» **What you will do**
Word for word, restate each entry that appears below.

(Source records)
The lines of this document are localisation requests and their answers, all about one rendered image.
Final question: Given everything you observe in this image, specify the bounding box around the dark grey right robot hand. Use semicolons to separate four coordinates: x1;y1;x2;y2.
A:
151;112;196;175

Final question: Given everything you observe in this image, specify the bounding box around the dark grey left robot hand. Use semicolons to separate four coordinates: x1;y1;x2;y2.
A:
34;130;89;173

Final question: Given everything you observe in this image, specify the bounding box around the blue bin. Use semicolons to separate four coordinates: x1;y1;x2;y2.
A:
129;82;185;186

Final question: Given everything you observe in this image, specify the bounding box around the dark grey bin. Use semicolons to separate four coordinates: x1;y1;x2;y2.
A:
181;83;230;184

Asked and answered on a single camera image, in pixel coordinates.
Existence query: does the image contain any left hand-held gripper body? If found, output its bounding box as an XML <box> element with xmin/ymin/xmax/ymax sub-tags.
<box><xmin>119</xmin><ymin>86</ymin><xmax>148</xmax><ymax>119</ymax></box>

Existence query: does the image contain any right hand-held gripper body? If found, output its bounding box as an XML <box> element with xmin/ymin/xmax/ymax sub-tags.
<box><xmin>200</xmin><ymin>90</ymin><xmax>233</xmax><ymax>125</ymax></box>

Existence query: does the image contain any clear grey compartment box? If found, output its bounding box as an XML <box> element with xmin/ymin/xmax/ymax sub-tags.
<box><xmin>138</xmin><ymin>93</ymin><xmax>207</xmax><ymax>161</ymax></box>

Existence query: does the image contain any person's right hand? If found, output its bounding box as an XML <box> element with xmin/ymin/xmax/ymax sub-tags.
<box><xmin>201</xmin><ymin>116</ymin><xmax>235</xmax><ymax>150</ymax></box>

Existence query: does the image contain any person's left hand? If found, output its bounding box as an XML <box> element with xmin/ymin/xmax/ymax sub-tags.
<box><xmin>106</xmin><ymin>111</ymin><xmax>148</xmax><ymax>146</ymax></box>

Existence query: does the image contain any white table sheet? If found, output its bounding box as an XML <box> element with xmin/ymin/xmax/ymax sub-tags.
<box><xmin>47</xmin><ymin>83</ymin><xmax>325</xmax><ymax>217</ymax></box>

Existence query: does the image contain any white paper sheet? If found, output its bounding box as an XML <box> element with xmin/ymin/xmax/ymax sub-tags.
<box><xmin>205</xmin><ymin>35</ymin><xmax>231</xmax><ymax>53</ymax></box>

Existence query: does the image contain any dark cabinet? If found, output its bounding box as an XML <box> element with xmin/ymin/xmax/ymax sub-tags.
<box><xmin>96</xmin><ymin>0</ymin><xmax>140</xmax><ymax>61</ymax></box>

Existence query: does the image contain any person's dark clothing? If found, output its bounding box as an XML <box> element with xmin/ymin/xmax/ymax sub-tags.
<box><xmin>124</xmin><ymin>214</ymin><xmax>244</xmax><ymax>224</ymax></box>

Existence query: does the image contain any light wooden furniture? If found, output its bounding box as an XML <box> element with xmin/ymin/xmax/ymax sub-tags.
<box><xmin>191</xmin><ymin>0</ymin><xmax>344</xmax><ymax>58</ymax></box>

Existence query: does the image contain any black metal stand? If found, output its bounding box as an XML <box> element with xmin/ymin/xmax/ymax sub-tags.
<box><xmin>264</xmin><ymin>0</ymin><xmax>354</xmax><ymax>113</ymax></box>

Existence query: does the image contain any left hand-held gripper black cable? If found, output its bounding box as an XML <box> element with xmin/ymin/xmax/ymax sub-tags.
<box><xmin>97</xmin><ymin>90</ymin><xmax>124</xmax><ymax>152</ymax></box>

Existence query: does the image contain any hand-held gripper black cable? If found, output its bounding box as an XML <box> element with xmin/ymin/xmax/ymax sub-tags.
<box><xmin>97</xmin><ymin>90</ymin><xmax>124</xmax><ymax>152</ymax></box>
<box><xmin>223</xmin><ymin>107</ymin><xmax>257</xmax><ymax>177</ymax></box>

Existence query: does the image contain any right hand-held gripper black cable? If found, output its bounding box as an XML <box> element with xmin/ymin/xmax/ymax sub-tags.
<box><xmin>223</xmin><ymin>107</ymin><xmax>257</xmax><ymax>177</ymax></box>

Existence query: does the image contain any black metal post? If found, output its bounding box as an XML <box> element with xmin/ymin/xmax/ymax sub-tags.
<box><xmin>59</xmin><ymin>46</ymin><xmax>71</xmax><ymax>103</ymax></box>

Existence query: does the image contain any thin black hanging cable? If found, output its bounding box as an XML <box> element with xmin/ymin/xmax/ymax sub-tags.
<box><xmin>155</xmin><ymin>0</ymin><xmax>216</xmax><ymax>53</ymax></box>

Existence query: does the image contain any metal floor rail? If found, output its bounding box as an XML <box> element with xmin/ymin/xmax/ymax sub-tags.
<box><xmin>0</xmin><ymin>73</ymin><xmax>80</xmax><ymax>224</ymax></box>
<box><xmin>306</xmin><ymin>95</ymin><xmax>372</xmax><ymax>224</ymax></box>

» **The completed task**
The lines of this document are localisation requests and their answers, all about one rendered image.
Final question: Given everything you observe in this image, specify the bounding box around the dark grey right robot hand. Use semicolons to separate four coordinates: x1;y1;x2;y2.
A:
151;112;196;175

Final question: Given everything you observe in this image, specify the bounding box around the dark grey left robot hand. Use semicolons to separate four coordinates: x1;y1;x2;y2.
A:
34;130;89;173

Final question: Given everything you observe in this image, specify the bounding box around the blue bin. Use semicolons to separate four coordinates: x1;y1;x2;y2.
A:
129;82;185;186

Final question: Given everything you observe in this image, specify the bounding box around the dark grey bin. Use semicolons to separate four coordinates: x1;y1;x2;y2.
A:
181;83;230;184

Asked and answered on a single camera image, in pixel coordinates.
Existence query: does the image contain any left hand-held gripper body? If found, output its bounding box as an XML <box> element with xmin/ymin/xmax/ymax sub-tags.
<box><xmin>119</xmin><ymin>86</ymin><xmax>148</xmax><ymax>119</ymax></box>

Existence query: does the image contain any right hand-held gripper body? If found, output its bounding box as an XML <box> element with xmin/ymin/xmax/ymax sub-tags.
<box><xmin>200</xmin><ymin>90</ymin><xmax>233</xmax><ymax>125</ymax></box>

Existence query: does the image contain any clear grey compartment box? If found, output its bounding box as an XML <box> element with xmin/ymin/xmax/ymax sub-tags.
<box><xmin>138</xmin><ymin>93</ymin><xmax>207</xmax><ymax>161</ymax></box>

Existence query: does the image contain any person's right hand? If found, output its bounding box as an XML <box> element with xmin/ymin/xmax/ymax sub-tags.
<box><xmin>201</xmin><ymin>116</ymin><xmax>235</xmax><ymax>150</ymax></box>

Existence query: does the image contain any person's left hand? If found, output its bounding box as an XML <box> element with xmin/ymin/xmax/ymax sub-tags.
<box><xmin>106</xmin><ymin>111</ymin><xmax>148</xmax><ymax>146</ymax></box>

Existence query: does the image contain any white table sheet? If found, output its bounding box as an XML <box> element with xmin/ymin/xmax/ymax sub-tags.
<box><xmin>47</xmin><ymin>83</ymin><xmax>325</xmax><ymax>217</ymax></box>

Existence query: does the image contain any white paper sheet? If found, output its bounding box as an XML <box> element with xmin/ymin/xmax/ymax sub-tags.
<box><xmin>205</xmin><ymin>35</ymin><xmax>231</xmax><ymax>53</ymax></box>

Existence query: does the image contain any dark cabinet? If found, output its bounding box as an XML <box> element with xmin/ymin/xmax/ymax sub-tags.
<box><xmin>96</xmin><ymin>0</ymin><xmax>140</xmax><ymax>61</ymax></box>

Existence query: does the image contain any person's dark clothing? If found, output its bounding box as an XML <box> element with xmin/ymin/xmax/ymax sub-tags.
<box><xmin>124</xmin><ymin>214</ymin><xmax>244</xmax><ymax>224</ymax></box>

Existence query: does the image contain any light wooden furniture? If found, output its bounding box as an XML <box> element with xmin/ymin/xmax/ymax sub-tags.
<box><xmin>191</xmin><ymin>0</ymin><xmax>344</xmax><ymax>58</ymax></box>

Existence query: does the image contain any black metal stand? If found, output its bounding box as an XML <box> element with xmin/ymin/xmax/ymax sub-tags.
<box><xmin>264</xmin><ymin>0</ymin><xmax>354</xmax><ymax>113</ymax></box>

Existence query: does the image contain any left hand-held gripper black cable? If found, output its bounding box as an XML <box> element with xmin/ymin/xmax/ymax sub-tags.
<box><xmin>97</xmin><ymin>90</ymin><xmax>124</xmax><ymax>152</ymax></box>

Existence query: does the image contain any hand-held gripper black cable? If found, output its bounding box as an XML <box> element with xmin/ymin/xmax/ymax sub-tags.
<box><xmin>97</xmin><ymin>90</ymin><xmax>124</xmax><ymax>152</ymax></box>
<box><xmin>223</xmin><ymin>107</ymin><xmax>257</xmax><ymax>177</ymax></box>

Existence query: does the image contain any right hand-held gripper black cable? If found, output its bounding box as an XML <box> element with xmin/ymin/xmax/ymax sub-tags.
<box><xmin>223</xmin><ymin>107</ymin><xmax>257</xmax><ymax>177</ymax></box>

Existence query: does the image contain any black metal post? If found, output its bounding box as an XML <box> element with xmin/ymin/xmax/ymax sub-tags.
<box><xmin>59</xmin><ymin>46</ymin><xmax>71</xmax><ymax>103</ymax></box>

Existence query: does the image contain any thin black hanging cable? If found, output its bounding box as an XML <box> element with xmin/ymin/xmax/ymax sub-tags.
<box><xmin>155</xmin><ymin>0</ymin><xmax>216</xmax><ymax>53</ymax></box>

Existence query: does the image contain any metal floor rail? If found, output its bounding box as an XML <box> element with xmin/ymin/xmax/ymax sub-tags.
<box><xmin>0</xmin><ymin>73</ymin><xmax>80</xmax><ymax>224</ymax></box>
<box><xmin>306</xmin><ymin>95</ymin><xmax>372</xmax><ymax>224</ymax></box>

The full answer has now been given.